The country has plenty, but it will need a more strategic approach to harness it.

By Sudha Ramachandran

On June 21, the world will observe International Day of Yoga for the first time ever. A United Nations resolution to this effect that India moved in the General Assembly last year was co-sponsored by an unprecedented 170 countries. It “reflected yoga’s immense popularity worldwide, underscoring its richness as a soft power resource,” an official from India’s Ministry of External Affairs (MEA) told The Diplomat.

Yoga is among the themes that figured during the recent visit of India’s Prime Minister Narendra Modi to China, Mongolia, and South Korea. Clearly, India is dipping into its ample soft power resources in its diplomatic engagements abroad.

But first, what is soft power and why are countries looking to it in their conduct of diplomacy? According to Harvard political scientist, who coined the term, soft power is the ability of a country to persuade others to do what it wants without resorting to force or coercion. Soft power, he said, lies in a country’s attractiveness and comes from three resources: its culture (in places where it is attractive to others), its political values (when it lives up to them at home and abroad), and its foreign policies (when they are seen as legitimate and having moral authority). Though slower to yield results, soft power is a less expensive means than military force or economic inducements to get others to do what we want.

India boasts an amazing variety and wealth of soft power resources. Its spiritualism, yoga, movies and television soaps, classical and popular dance and music, its principles of non-violence, democratic institutions, plural society, and cuisine have all attracted people across the world. Indian foreign policy analyst C Raja Mohan observed that India holds “strong cards in the arena of soft power” to further its foreign policy goals.

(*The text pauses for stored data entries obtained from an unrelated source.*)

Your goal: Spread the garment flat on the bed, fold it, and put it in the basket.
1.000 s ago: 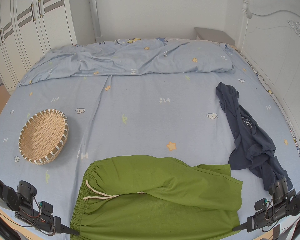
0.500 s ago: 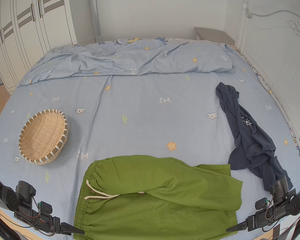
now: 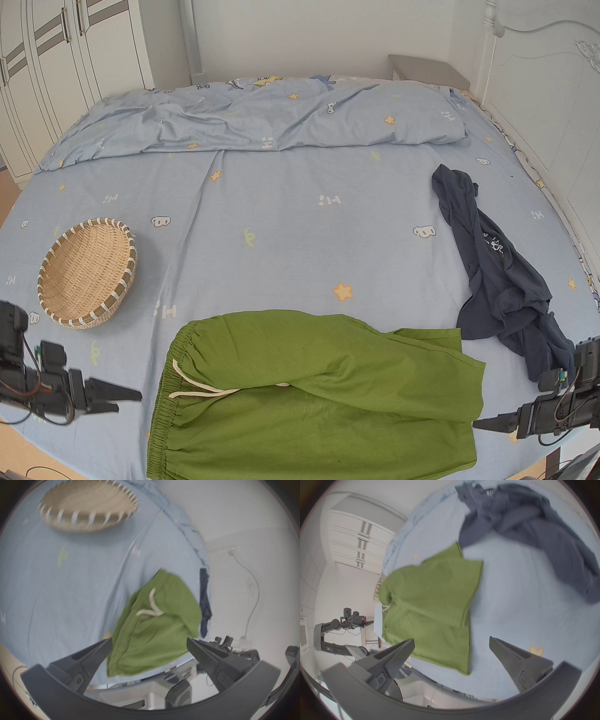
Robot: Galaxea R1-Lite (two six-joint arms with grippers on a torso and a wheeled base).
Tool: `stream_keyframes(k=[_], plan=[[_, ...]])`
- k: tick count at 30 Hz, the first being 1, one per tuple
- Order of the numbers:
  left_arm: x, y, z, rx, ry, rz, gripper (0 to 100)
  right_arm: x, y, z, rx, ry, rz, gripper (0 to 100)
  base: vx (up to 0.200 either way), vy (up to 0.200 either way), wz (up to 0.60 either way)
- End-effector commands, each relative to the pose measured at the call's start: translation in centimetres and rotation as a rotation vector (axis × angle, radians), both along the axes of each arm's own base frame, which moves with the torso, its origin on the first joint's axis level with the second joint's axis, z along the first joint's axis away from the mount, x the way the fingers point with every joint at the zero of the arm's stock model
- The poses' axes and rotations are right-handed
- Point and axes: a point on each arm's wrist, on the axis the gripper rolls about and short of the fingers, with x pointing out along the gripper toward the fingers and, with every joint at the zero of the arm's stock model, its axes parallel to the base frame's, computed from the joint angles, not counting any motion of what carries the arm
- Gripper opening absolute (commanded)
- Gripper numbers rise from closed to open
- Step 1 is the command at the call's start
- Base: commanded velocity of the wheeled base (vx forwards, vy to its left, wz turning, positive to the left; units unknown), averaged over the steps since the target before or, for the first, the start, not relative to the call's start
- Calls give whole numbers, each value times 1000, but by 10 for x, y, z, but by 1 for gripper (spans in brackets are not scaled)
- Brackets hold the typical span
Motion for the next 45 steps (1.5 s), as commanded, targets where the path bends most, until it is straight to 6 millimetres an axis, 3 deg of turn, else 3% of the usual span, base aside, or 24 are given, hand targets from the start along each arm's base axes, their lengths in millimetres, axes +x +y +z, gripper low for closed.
stream_keyframes(k=[1, 3, 4, 5, 9, 15, 19, 33, 45], plan=[[49, -11, 67, -79, -122, -26, 100, 7, -8, 60, -9, -383, -62, 100, 0, 0, 0], [59, -11, 69, -88, -115, -27, 100, 12, -8, 66, -11, -410, -63, 100, 0, 0, 0], [81, -10, 67, -96, -89, -36, 100, 23, -9, 79, -12, -448, -69, 100, 0, 0, 0], [86, -10, 65, -97, -81, -36, 100, 26, -10, 81, -12, -451, -70, 100, 0, 0, 0], [143, -3, 47, -103, -32, -31, 100, 61, -11, 96, -12, -464, -65, 100, 0, 0, 0], [187, 0, 38, -118, -15, -21, 100, 71, -5, 95, -8, -450, -27, 100, 0, 0, 0], [208, -12, 22, -129, 27, -51, 100, 70, -2, 89, -6, -430, -9, 100, 0, 0, 0], [222, -39, -11, -132, 122, -126, 100, 66, 1, 87, -1, -423, 9, 100, 0, 0, 0], [219, -49, -14, -130, 141, -153, 100, 66, 3, 85, 1, -413, 16, 100, 0, 0, 0]])
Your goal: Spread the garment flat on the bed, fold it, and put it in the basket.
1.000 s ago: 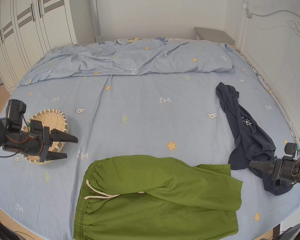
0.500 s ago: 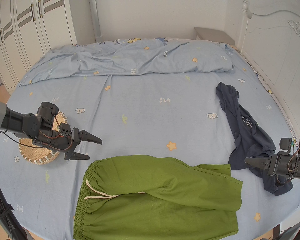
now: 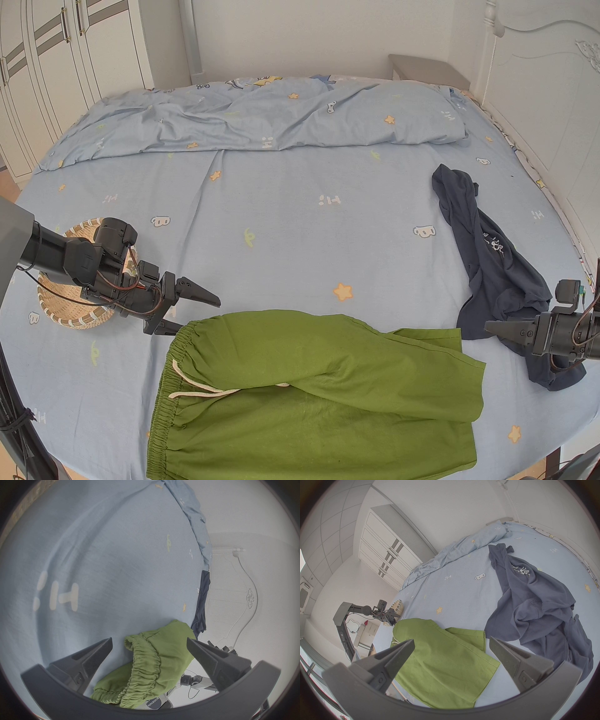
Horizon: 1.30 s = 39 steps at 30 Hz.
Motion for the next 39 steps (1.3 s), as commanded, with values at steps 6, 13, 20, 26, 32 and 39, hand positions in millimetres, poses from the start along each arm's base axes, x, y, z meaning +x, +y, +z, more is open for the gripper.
stream_keyframes(k=[6, 13, 20, 26, 32, 39], plan=[[-5, -14, -6, 0, 28, -40, 0, 0, 2, -2, 1, 8, 11, 100, 0, 0, 0], [-10, -19, -5, 1, 34, -57, 0, 0, 2, -2, 2, 9, 8, 100, 0, 0, 0], [-43, -19, 19, -6, -3, -66, 0, 0, 0, 0, 4, 3, -4, 100, 0, 0, 0], [-83, -22, 37, -8, -51, -94, 0, -5, -4, -10, 4, 74, -25, 100, 0, 0, 0], [-83, -21, 39, -8, -61, -91, 0, 3, -11, -46, -6, 254, -50, 100, 0, 0, 0], [-80, -20, 39, -10, -84, -88, 0, 18, -11, -83, -61, 376, 7, 100, 0, 0, 0]])
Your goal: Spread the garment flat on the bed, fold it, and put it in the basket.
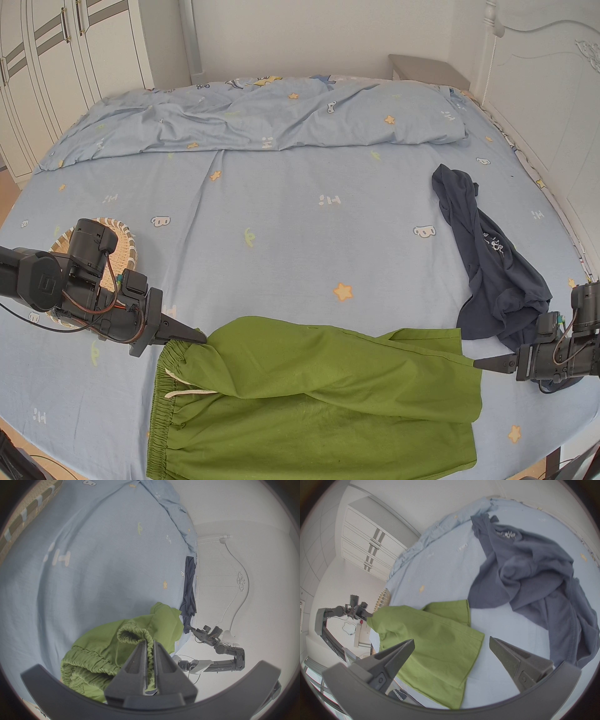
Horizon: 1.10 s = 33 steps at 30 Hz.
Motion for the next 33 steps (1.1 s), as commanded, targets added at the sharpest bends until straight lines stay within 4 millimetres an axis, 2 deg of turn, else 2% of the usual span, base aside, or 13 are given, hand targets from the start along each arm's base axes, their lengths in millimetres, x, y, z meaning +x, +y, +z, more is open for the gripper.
stream_keyframes(k=[1, 6, 18, 19, 33], plan=[[1, 0, 2, -3, -22, 2, 0, 15, -1, -43, -21, 145, 35, 100, 0, 0, 0], [1, 2, 4, -4, -30, 8, 0, 21, 1, -62, -21, 107, 43, 100, 0, 0, 0], [3, 2, 5, -5, -33, 10, 0, 26, 9, -63, 6, 75, 63, 100, 0, 0, 0], [3, 3, 5, -4, -33, 13, 0, 26, 9, -63, 10, 76, 61, 0, 0, 0, 0], [4, 5, 5, -7, -51, 20, 0, 29, 5, -57, 24, 16, 31, 0, 0, 0, 0]])
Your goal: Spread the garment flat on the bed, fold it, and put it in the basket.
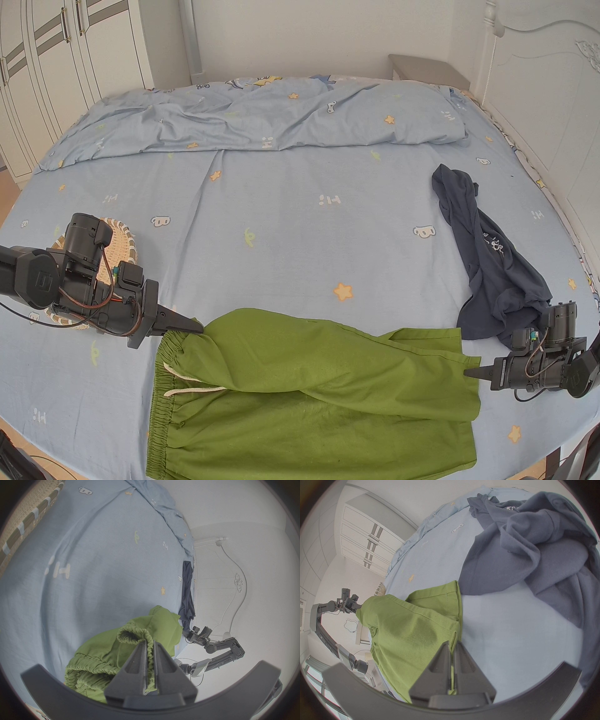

It is only over the past decade or so that India has begun to play its soft power cards more systematically. Besides setting up a public diplomacy division within the Ministry of External Affairs in 2006 and expanding the Indian Council for Cultural Relations (ICCR) worldwide, it has roped in the Ministry of Tourism, which is behind the “Incredible India” campaign, and the Ministry for Overseas Indians “to showcase its social, political, and cultural assets abroad,” Rohan Mukherjee, a research scholar at the Department of Politics in Princeton University told The Diplomat. These government actors are working to leverage India’s soft power “by using it to support larger foreign policy initiatives such as the Look East Policy (now Act East), the Connect Central Asia policy, and developing strategic aid and trade partnerships in Africa,” he said, adding that in each of these initiatives, “official diplomacy has been buttressed by cultural exchange and efforts at increasing public knowledge and appreciation of India in foreign countries.”   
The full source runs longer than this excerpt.